Land the new seam as internal-first.

That means:

  • add the new intent/op inside slate-v2
  • wire it from the plain-text fallback branch in slate-dom-v2
  • do not advertise it broadly from public transforms until a second caller proves it is more than clipboard plumbing

Scope

  1. Add the new multiline plain-text insert intent/op to slate-v2.
  2. Implement the core fast path for simple text-block insertion/replacement.
  3. Route slate-dom-v2 plain-text clipboard fallback through the new path.
  4. Preserve current multiline plain-text fallback semantics already locked by tests.
  5. Re-run the huge-document benchmark and verify the paste lane moves without regressing ready/type/select-all.

Non-Goals

  • no new public browser helper API
  • no broad slate-browser changes
  • no generic fragment-path rewrite
  • no semantics rewrite unless tests and evidence explicitly support it
  • no public export of the new intent unless a second caller earns it

Acceptance Criteria

  1. Plain-text clipboard fallback in clipboard.ts no longer routes multiline text through generic insert_fragment.
  2. Existing multiline plain-text semantics in clipboard-boundary.ts stay green.
  3. Relevant slate-v2 clipboard contract tests stay green.
  4. The huge-document benchmark in phase6-hardening.md improves materially on pasteMs at the frozen 1000-block, 5-iteration lane without making readyMs, typeMs, or selectAllMs regress beyond noise.

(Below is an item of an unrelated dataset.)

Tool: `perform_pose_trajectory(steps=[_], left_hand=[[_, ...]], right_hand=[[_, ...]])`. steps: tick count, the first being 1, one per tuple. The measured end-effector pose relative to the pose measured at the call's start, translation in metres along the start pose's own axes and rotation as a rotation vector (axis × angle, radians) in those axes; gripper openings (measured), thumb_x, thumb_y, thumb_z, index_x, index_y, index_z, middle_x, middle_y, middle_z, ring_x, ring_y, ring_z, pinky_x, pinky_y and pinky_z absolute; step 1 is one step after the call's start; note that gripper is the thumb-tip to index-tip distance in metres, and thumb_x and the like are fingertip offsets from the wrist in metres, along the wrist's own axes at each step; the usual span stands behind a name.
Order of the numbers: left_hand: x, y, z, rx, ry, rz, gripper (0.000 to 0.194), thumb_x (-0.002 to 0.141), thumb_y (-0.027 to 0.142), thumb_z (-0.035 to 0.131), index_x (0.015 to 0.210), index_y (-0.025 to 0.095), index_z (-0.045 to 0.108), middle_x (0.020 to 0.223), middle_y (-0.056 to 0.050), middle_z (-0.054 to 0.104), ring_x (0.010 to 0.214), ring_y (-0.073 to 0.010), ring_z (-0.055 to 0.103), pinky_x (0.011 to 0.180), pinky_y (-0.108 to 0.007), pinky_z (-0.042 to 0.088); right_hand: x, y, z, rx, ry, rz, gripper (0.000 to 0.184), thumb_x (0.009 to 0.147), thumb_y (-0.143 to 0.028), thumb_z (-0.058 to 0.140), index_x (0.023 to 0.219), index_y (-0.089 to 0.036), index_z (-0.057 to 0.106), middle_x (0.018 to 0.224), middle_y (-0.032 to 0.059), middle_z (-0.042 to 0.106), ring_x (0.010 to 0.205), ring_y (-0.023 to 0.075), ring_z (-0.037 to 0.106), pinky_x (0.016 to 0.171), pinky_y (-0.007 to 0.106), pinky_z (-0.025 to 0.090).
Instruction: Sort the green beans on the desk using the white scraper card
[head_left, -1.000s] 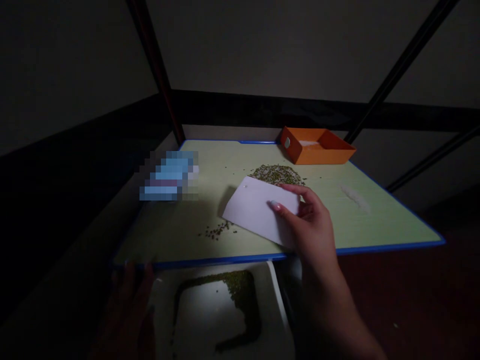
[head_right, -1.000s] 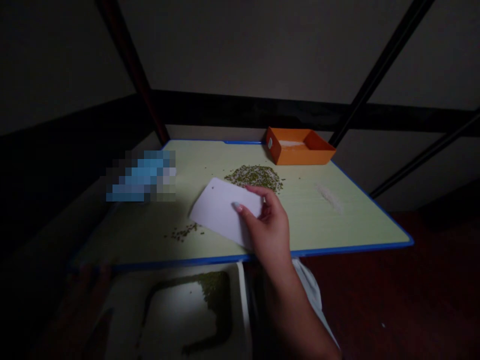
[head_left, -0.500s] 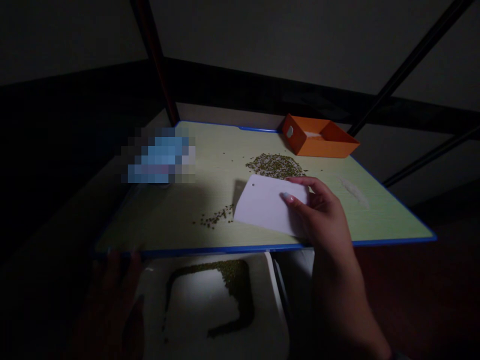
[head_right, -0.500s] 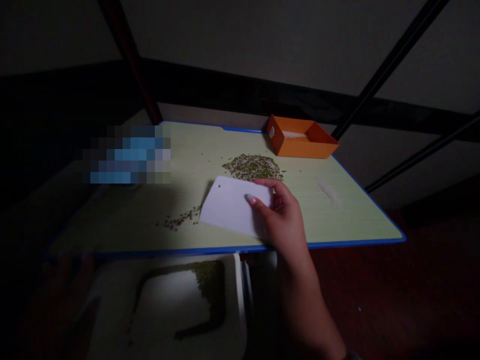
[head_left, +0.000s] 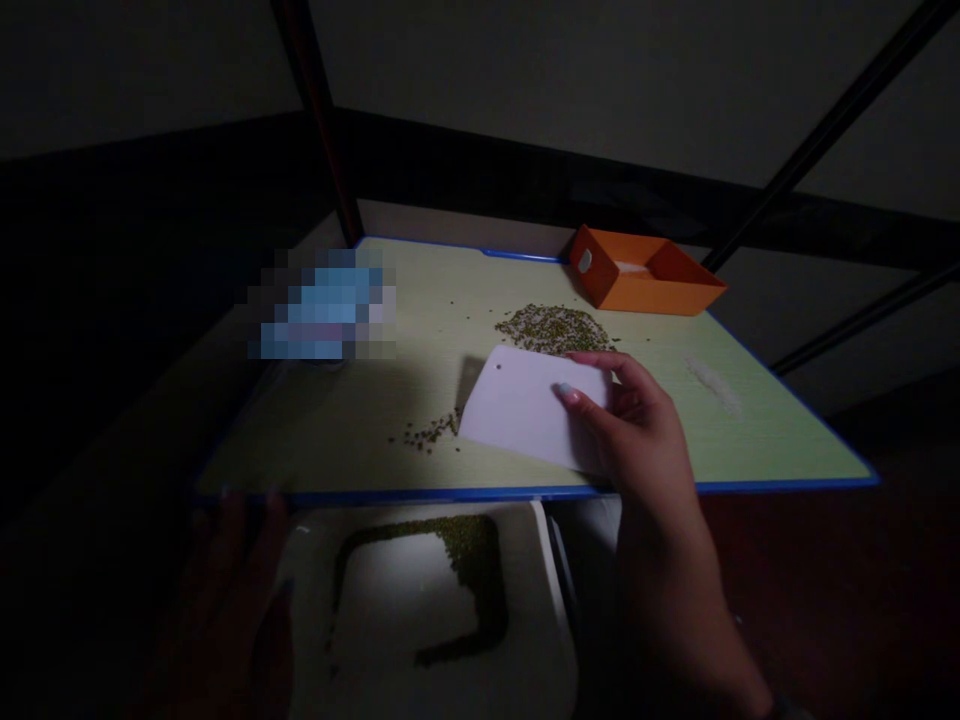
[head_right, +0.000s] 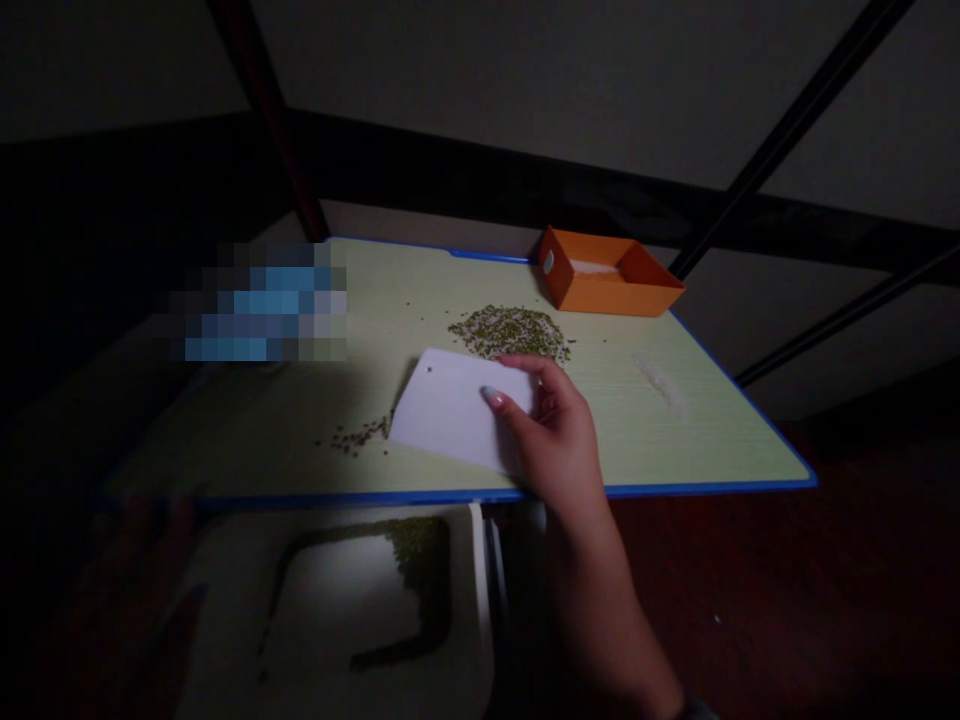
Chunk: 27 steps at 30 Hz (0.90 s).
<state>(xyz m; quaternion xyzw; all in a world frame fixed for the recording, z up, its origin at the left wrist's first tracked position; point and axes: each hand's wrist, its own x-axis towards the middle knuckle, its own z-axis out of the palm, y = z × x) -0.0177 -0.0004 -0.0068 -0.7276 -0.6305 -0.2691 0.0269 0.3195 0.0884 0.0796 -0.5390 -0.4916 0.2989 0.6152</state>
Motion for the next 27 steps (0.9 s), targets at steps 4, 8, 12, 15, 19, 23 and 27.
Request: perform_pose_trajectory(steps=[4,8,12,15,19,23,27], left_hand=[[0.000,0.003,-0.002,0.012,0.000,-0.001,0.072,0.094,0.030,0.040,0.159,0.042,0.012,0.178,0.007,0.008,0.164,-0.0309,0.016,0.134,-0.067,0.024],[0.000,0.003,-0.003,-0.004,-0.002,-0.001,0.072,0.094,0.031,0.040,0.159,0.042,0.012,0.178,0.007,0.011,0.164,-0.0295,0.016,0.136,-0.065,0.022],[0.000,0.003,-0.003,0.008,-0.001,0.004,0.071,0.095,0.029,0.040,0.159,0.041,0.012,0.178,0.009,0.008,0.165,-0.0266,0.013,0.137,-0.061,0.020],[0.001,0.002,-0.003,0.015,0.018,0.026,0.071,0.095,0.028,0.041,0.159,0.040,0.014,0.178,0.008,0.010,0.164,-0.0256,0.015,0.137,-0.059,0.020],[0.000,0.002,-0.002,0.016,0.022,0.010,0.070,0.095,0.030,0.042,0.158,0.042,0.015,0.177,0.007,0.014,0.162,-0.0280,0.022,0.135,-0.063,0.026],[-0.002,0.001,0.001,-0.005,0.032,-0.038,0.068,0.095,0.032,0.040,0.158,0.045,0.016,0.177,0.007,0.015,0.161,-0.0302,0.025,0.132,-0.068,0.030],[-0.002,0.001,0.003,-0.005,0.028,-0.020,0.069,0.094,0.032,0.040,0.158,0.044,0.015,0.176,0.007,0.016,0.161,-0.0295,0.025,0.131,-0.067,0.031]], right_hand=[[0.000,-0.001,0.003,0.018,0.018,0.014,0.028,0.073,-0.025,0.081,0.099,-0.028,0.073,0.091,0.0003,0.073,0.084,0.0213,0.066,0.071,0.037,0.055],[-0.001,-0.002,0.006,0.035,0.000,0.019,0.028,0.073,-0.025,0.081,0.100,-0.027,0.073,0.095,0.0009,0.074,0.087,0.0219,0.067,0.072,0.037,0.055],[-0.002,-0.003,0.006,0.045,-0.018,0.024,0.028,0.072,-0.024,0.081,0.099,-0.028,0.073,0.100,0.0010,0.076,0.086,0.0209,0.067,0.069,0.035,0.054],[-0.002,-0.004,0.004,0.053,-0.024,0.035,0.028,0.072,-0.025,0.081,0.099,-0.028,0.072,0.096,0.0006,0.075,0.079,0.0200,0.065,0.065,0.034,0.053],[-0.003,-0.007,0.000,0.065,-0.011,0.029,0.028,0.074,-0.025,0.081,0.100,-0.028,0.072,0.088,-0.0006,0.073,0.076,0.0190,0.064,0.065,0.033,0.051],[-0.004,-0.006,-0.003,0.062,-0.015,0.025,0.026,0.075,-0.022,0.082,0.099,-0.028,0.073,0.088,-0.0016,0.072,0.076,0.0178,0.063,0.065,0.032,0.050],[-0.005,-0.005,-0.003,0.083,-0.064,0.042,0.027,0.074,-0.019,0.082,0.098,-0.029,0.075,0.092,-0.0020,0.073,0.078,0.0161,0.062,0.065,0.029,0.048]])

Concrete bar:
    • pasteMs mean improves by at least 15% versus the current v2 baseline, or by at least 10ms
    • readyMs, typeMs, and selectAllMs do not regress by more than 10% each
  5. The new seam remains internal-first unless a second caller is discovered.
  6. Verification includes one direct proof that the multiline plain-text branch no longer falls back to generic insert_fragment.

Verification Matrix

Unit / Contract

Performance

  • yarn bench:phase6:huge-document:local

Broader Regression

  • any existing browser lane directly affected by clipboard/plain-text insert semantics

Observability

  • record current vs new huge-document benchmark JSON
  • compare paste mean directly
  • reject fake wins where paste improves only by regressing ready/type/select-all
  • capture one direct routing proof: either a focused test or instrumentation that distinguishes the dedicated plain-text path from generic insert_fragment

Proof Required vs Direct Work

Proof required for:

  • semantic parity of multiline plain-text fallback
  • benchmark improvement on huge-document paste
  • any claim that the new seam should become public API

Direct work allowed for:

  • new op/interface plumbing
  • internal engine/core refactor to support the new fast path
  • DOM bridge wiring in the plain-text branch

Legacy / Candidate Repo Use

Use legacy Slate, ProseMirror, and Lexical only as shape references:

  • legacy Slate: proves a dedicated plain-text branch is sane
  • ProseMirror: proves a distinct asText clipboard path is sane
  • Lexical: proves plain-text insertion can stay separate from rich fragment insertion

Do not copy:

  • exact APIs
  • exact operation names
  • exact internal data structures

Pre-Mortem

  1. The new intent lands cleanly but doesn’t move the benchmark because snapshot publication is still the dominant cost.
  2. The new path “wins” only by accidentally changing multiline semantics.
  3. The new intent leaks into public API too early and becomes clipboard-shaped baggage.

First Execution Tranche

  1. Red tests first:
    • add or tighten plain-text fallback coverage in clipboard-boundary.ts
    • extend slate-v2 clipboard contract only if the new intent becomes visible at the contract layer
  2. Add the new internal-first op/seam in:
  3. Rewire the plain-text branch in:
  4. Benchmark loop:
    • run yarn bench:phase6:huge-document:local
    • compare paste mean and the three non-paste means
    • keep only the change if it wins honestly

Exit Rule

If the dedicated intent still fails to move the paste benchmark materially, the next seam is not “more intent modeling”.

It is snapshot publication / index rebuild after large multiline inserts.

That should be treated as a new decision, not silently folded into this one.

Do not keep iterating on the new intent just because it is architecturally clean. If semantics stay green and routing is proven but the benchmark bar is still missed, stop and reframe the seam.